Addressing Stress – For your child and for yourself
- Remember that children hear and learn from you. It is important to speak to them in a language they understand. And, if you have a younger child, you do not need to explain everything that is happening as this might cause more anxiety to surface.
- More virtual fun. Is there an opportunity to host virtual playdates? How about virtual socialization with friends for yourself as a parent. Or attending a peer support group for parents, if none exist, start one! Zoom offers free accounts, 40-minute meetings.
- Practice gratitude with your children. Reinforcing good behaviours is helpful for us and for them. Take a moment to practice yourself first thing in the morning.
- Go outside and get some fresh air. The outdoors is wonderful and remember to follow social distancing rules when doing so.
- Bedtime Routine. For children and adults alike, having a bedtime routine is important to developing and sustaining good sleep habits.

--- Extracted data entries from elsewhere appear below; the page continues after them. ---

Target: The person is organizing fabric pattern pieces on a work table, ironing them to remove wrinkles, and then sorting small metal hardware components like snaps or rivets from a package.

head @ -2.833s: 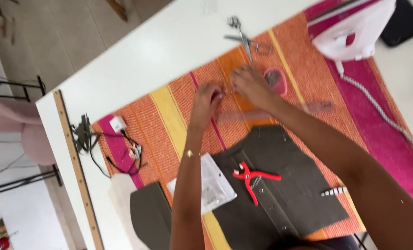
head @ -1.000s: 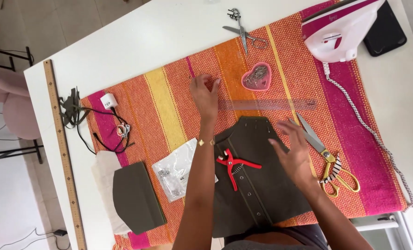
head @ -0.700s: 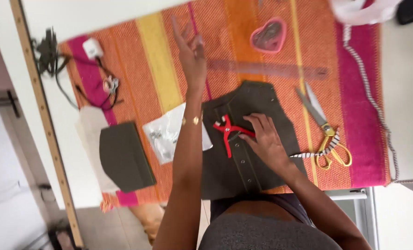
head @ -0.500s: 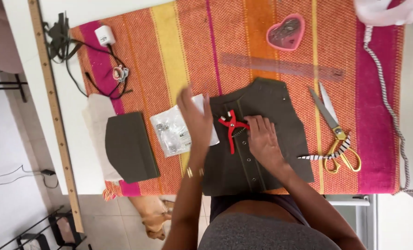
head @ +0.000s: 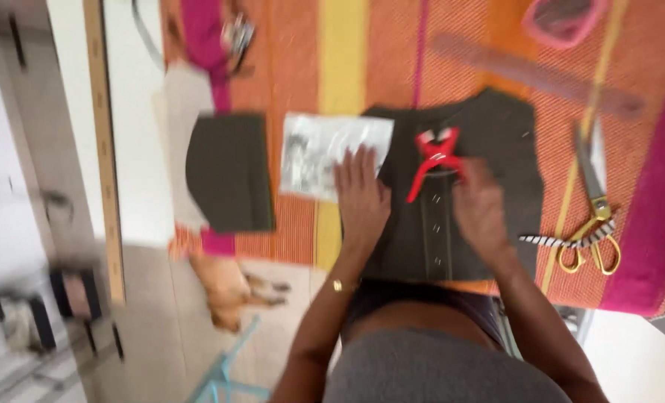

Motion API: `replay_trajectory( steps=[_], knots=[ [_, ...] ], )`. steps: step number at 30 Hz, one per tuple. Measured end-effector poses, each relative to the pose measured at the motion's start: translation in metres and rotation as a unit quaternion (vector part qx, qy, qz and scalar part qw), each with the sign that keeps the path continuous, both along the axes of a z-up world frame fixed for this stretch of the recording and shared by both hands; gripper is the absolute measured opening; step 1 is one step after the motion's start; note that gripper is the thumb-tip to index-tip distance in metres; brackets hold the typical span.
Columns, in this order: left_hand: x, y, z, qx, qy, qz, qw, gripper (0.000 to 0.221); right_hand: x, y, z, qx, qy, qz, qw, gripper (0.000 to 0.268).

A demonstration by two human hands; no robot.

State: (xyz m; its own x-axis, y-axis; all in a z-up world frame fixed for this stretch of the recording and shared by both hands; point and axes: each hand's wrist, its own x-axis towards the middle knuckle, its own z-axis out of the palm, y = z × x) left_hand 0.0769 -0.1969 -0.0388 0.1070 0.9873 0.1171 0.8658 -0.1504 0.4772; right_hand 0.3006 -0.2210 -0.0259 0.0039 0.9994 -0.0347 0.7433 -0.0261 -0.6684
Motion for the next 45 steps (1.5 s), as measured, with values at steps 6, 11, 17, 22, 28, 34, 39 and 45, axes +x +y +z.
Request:
replay_trajectory(
  steps=[6, 11, 17, 22, 28, 34, 39, 45],
  knots=[
    [-0.022, -0.001, -0.010, 0.071, 0.043, -0.055, 0.995, 0.068, 0.024, -0.045, -0.041, -0.031, 0.388, -0.049, 0.920, 0.027],
    [-0.056, 0.003, -0.011, 0.041, -0.040, -0.048, 0.997, 0.025, -0.035, -0.064, -0.027, -0.073, 0.730, -0.047, 0.678, 0.040],
    [-0.075, -0.001, 0.015, -0.019, -0.210, -0.034, 0.977, 0.019, -0.089, -0.051, -0.008, 0.020, 0.637, -0.066, 0.768, 0.032],
    [-0.086, -0.020, -0.012, 0.051, -0.107, -0.077, 0.990, 0.014, -0.108, -0.059, 0.015, -0.072, 0.714, -0.034, 0.696, 0.041],
    [-0.096, -0.013, 0.018, 0.053, -0.165, -0.056, 0.983, 0.007, -0.131, -0.062, 0.014, -0.118, 0.692, -0.039, 0.711, 0.036],
    [-0.111, -0.008, 0.017, -0.067, -0.327, -0.035, 0.942, 0.008, -0.153, -0.065, 0.009, -0.153, 0.581, -0.166, 0.782, 0.040],
    [-0.117, -0.007, 0.013, -0.168, -0.399, -0.028, 0.901, 0.016, -0.155, -0.068, -0.010, -0.147, 0.523, -0.201, 0.815, 0.037],
    [-0.117, -0.001, 0.019, -0.193, -0.325, -0.075, 0.923, 0.022, -0.160, -0.054, 0.021, -0.154, 0.562, -0.231, 0.779, 0.043]
  ],
)
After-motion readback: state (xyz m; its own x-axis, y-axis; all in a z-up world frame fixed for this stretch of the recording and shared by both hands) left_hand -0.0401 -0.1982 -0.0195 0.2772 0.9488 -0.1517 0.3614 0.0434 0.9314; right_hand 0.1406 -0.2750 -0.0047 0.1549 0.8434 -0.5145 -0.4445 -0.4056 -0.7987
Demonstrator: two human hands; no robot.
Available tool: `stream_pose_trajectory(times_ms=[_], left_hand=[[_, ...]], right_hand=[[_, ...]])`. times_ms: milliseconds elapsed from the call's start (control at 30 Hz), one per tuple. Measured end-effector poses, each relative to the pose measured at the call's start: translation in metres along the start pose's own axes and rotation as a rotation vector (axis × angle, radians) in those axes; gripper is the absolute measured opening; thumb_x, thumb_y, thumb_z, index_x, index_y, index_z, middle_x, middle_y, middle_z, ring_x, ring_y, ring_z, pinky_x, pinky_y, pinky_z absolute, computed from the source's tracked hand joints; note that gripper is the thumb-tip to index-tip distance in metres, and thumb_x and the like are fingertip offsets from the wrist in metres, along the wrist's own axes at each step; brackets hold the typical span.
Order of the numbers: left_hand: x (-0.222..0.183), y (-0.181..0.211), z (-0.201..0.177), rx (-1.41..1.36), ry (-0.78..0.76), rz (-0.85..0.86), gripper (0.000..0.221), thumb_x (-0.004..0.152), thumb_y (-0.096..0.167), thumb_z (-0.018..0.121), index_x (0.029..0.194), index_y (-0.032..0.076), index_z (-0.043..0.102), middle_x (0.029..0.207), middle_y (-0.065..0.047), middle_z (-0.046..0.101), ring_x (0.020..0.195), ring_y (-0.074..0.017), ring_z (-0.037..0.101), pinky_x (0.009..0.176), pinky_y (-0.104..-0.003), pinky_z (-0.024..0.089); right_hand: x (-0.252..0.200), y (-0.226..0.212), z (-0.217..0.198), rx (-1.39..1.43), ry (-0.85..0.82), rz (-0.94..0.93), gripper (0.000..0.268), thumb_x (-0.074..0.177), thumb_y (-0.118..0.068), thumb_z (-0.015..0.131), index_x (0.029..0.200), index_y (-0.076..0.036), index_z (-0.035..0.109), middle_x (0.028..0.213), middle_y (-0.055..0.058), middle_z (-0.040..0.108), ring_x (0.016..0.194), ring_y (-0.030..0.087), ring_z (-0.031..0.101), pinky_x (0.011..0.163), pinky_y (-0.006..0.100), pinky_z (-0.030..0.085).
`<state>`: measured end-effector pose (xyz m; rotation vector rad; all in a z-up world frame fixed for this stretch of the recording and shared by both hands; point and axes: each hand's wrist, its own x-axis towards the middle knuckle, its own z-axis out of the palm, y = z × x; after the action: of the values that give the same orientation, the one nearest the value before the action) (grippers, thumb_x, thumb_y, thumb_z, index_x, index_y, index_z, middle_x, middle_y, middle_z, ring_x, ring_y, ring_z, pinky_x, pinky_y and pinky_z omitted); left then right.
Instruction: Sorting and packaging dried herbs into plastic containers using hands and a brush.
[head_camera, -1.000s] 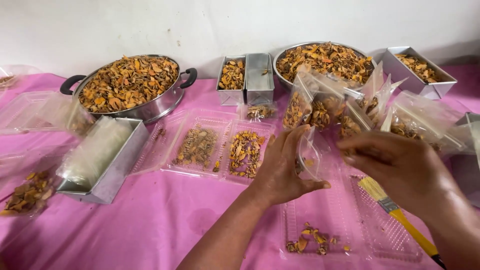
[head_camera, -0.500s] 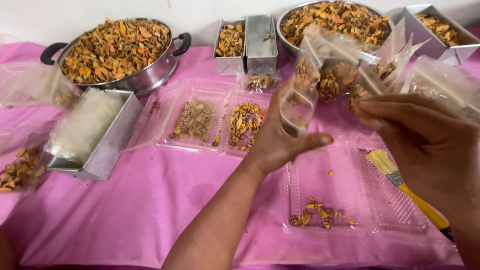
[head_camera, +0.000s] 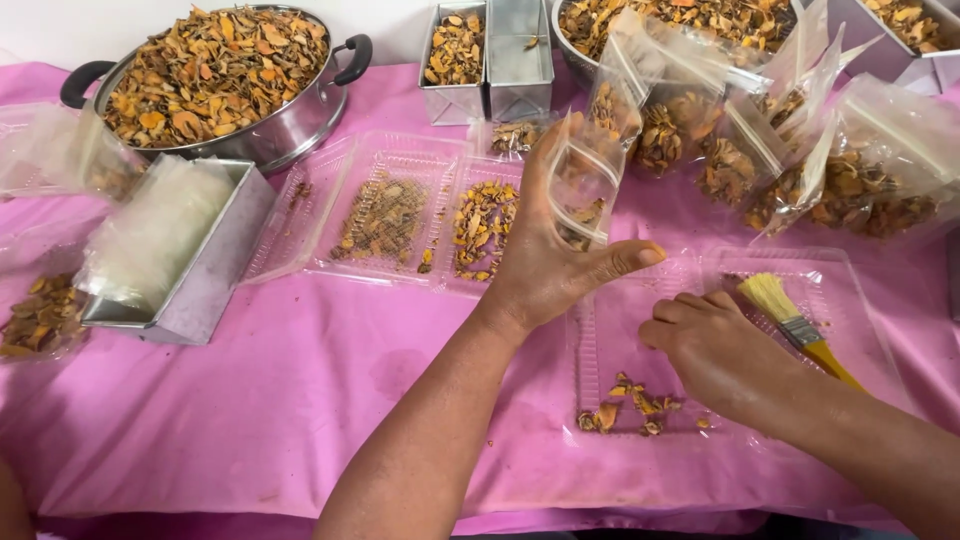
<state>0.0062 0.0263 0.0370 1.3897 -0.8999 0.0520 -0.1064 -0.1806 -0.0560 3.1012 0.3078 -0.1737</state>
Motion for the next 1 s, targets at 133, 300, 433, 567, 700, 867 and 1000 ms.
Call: stream_pose_trajectory(times_ms=[133,300,433,567,700,867,1000], left_hand=[[-0.001,-0.009,0.000,0.036,0.005,0.056,0.113,0.072,0.053,0.082,0.160,0.016,0.021,0.169,-0.017,0.027,0.155,-0.0324,0.035,0.129,-0.049,0.035],[-0.001,-0.021,0.003,0.082,0.007,0.126,0.115,0.074,0.048,0.084,0.161,0.014,0.017,0.170,-0.017,0.025,0.160,-0.0331,0.030,0.135,-0.050,0.028],[-0.002,-0.020,0.003,0.059,0.006,0.115,0.115,0.073,0.050,0.083,0.161,0.015,0.018,0.169,-0.017,0.025,0.157,-0.0309,0.032,0.133,-0.048,0.031],[-0.003,-0.026,0.004,0.057,-0.003,0.124,0.113,0.076,0.046,0.084,0.162,0.017,0.016,0.171,-0.017,0.023,0.160,-0.0330,0.028,0.134,-0.050,0.031],[-0.003,-0.025,0.005,0.095,0.010,0.142,0.113,0.075,0.050,0.083,0.162,0.015,0.018,0.168,-0.017,0.027,0.158,-0.0316,0.032,0.133,-0.048,0.031],[-0.003,-0.025,0.006,0.063,0.013,0.137,0.113,0.074,0.048,0.085,0.161,0.014,0.020,0.167,-0.015,0.029,0.154,-0.0288,0.037,0.132,-0.045,0.034],[-0.004,-0.030,0.007,0.080,0.023,0.163,0.114,0.075,0.046,0.086,0.161,0.015,0.019,0.166,-0.014,0.031,0.148,-0.0266,0.042,0.129,-0.044,0.039]], right_hand=[[-0.013,-0.008,-0.039,0.365,-0.012,-0.021,0.018,0.095,-0.019,0.061,0.091,-0.023,0.078,0.095,-0.009,0.077,0.094,0.012,0.071,0.095,0.036,0.042],[-0.041,0.001,-0.067,0.028,-0.288,-0.122,0.046,0.074,0.008,0.062,0.077,-0.036,0.079,0.077,-0.022,0.070,0.092,0.007,0.057,0.103,0.032,0.033],[-0.058,-0.002,-0.042,0.049,-0.256,-0.333,0.036,0.068,0.002,0.058,0.070,-0.032,0.069,0.076,-0.016,0.062,0.085,0.014,0.050,0.096,0.038,0.032],[-0.055,-0.004,-0.040,0.139,-0.204,-0.354,0.079,0.062,0.017,0.055,0.114,-0.037,0.078,0.091,-0.012,0.067,0.092,0.019,0.055,0.097,0.040,0.031],[-0.057,0.001,-0.042,0.138,-0.261,-0.268,0.053,0.069,0.014,0.055,0.084,-0.032,0.075,0.087,-0.016,0.069,0.095,0.014,0.054,0.104,0.036,0.033],[-0.055,-0.001,-0.031,0.105,-0.119,-0.411,0.054,0.065,0.007,0.057,0.102,-0.029,0.072,0.092,-0.009,0.067,0.092,0.021,0.055,0.092,0.041,0.036],[-0.055,0.000,-0.031,0.110,-0.015,-0.405,0.063,0.068,0.016,0.058,0.114,-0.022,0.076,0.106,-0.005,0.074,0.100,0.024,0.059,0.100,0.045,0.036]])
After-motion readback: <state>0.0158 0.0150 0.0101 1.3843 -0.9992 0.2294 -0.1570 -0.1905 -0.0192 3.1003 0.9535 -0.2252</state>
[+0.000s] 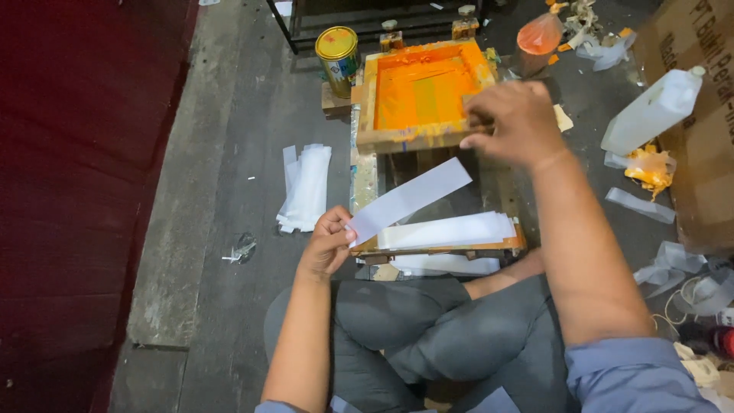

Tips for those with Teenagers
Being a teenager is a wonderful and different time in a child’s development. A couple of activities that I have found helpful to connect more with my teens include:
Cooking and Eating Together. It is important to share meals, as it is another socialization and connection opportunity for families to spend time together. Teens are learning to be more independent. My kids love to cook and try new foods. One is a pickier eater than the other!
Watching TV shows and Integrating Conversations. We have recently started watching anime shows that my teens are into to help generate more conversation about their likes too. Anime was something I watched as a teen myself, so it feels like my inner child is there too! They are away from the computer and spending time with you.
Gardening together. Each year, we plant food. My son is more into this process than my daughter. He will help dig and plant. Some kids love it and others don’t. The idea is to get them outside and being with nature. They will feel better!
Exercising together. Going for a walk helps all our mental health. If you are into sports, do some other physical sports activities with them too.
I know my children spend a good percentage of their day on the computer, with homework and friends, gaming, and socializing. However, being on the computer for extended periods of time for anyone is not helpful. Take a mindful moment and go say hello to your teens. Ask how they are feeling and empathize with them. “I hear you and empathize with your frustration” is a truly powerful statement that can help them feel heard and validated. You can then suggest some activities for you to do together or asking if there is anything they would like to talk about, do or share with you. Sometimes this may backfire into “nope and go away,” teenagers!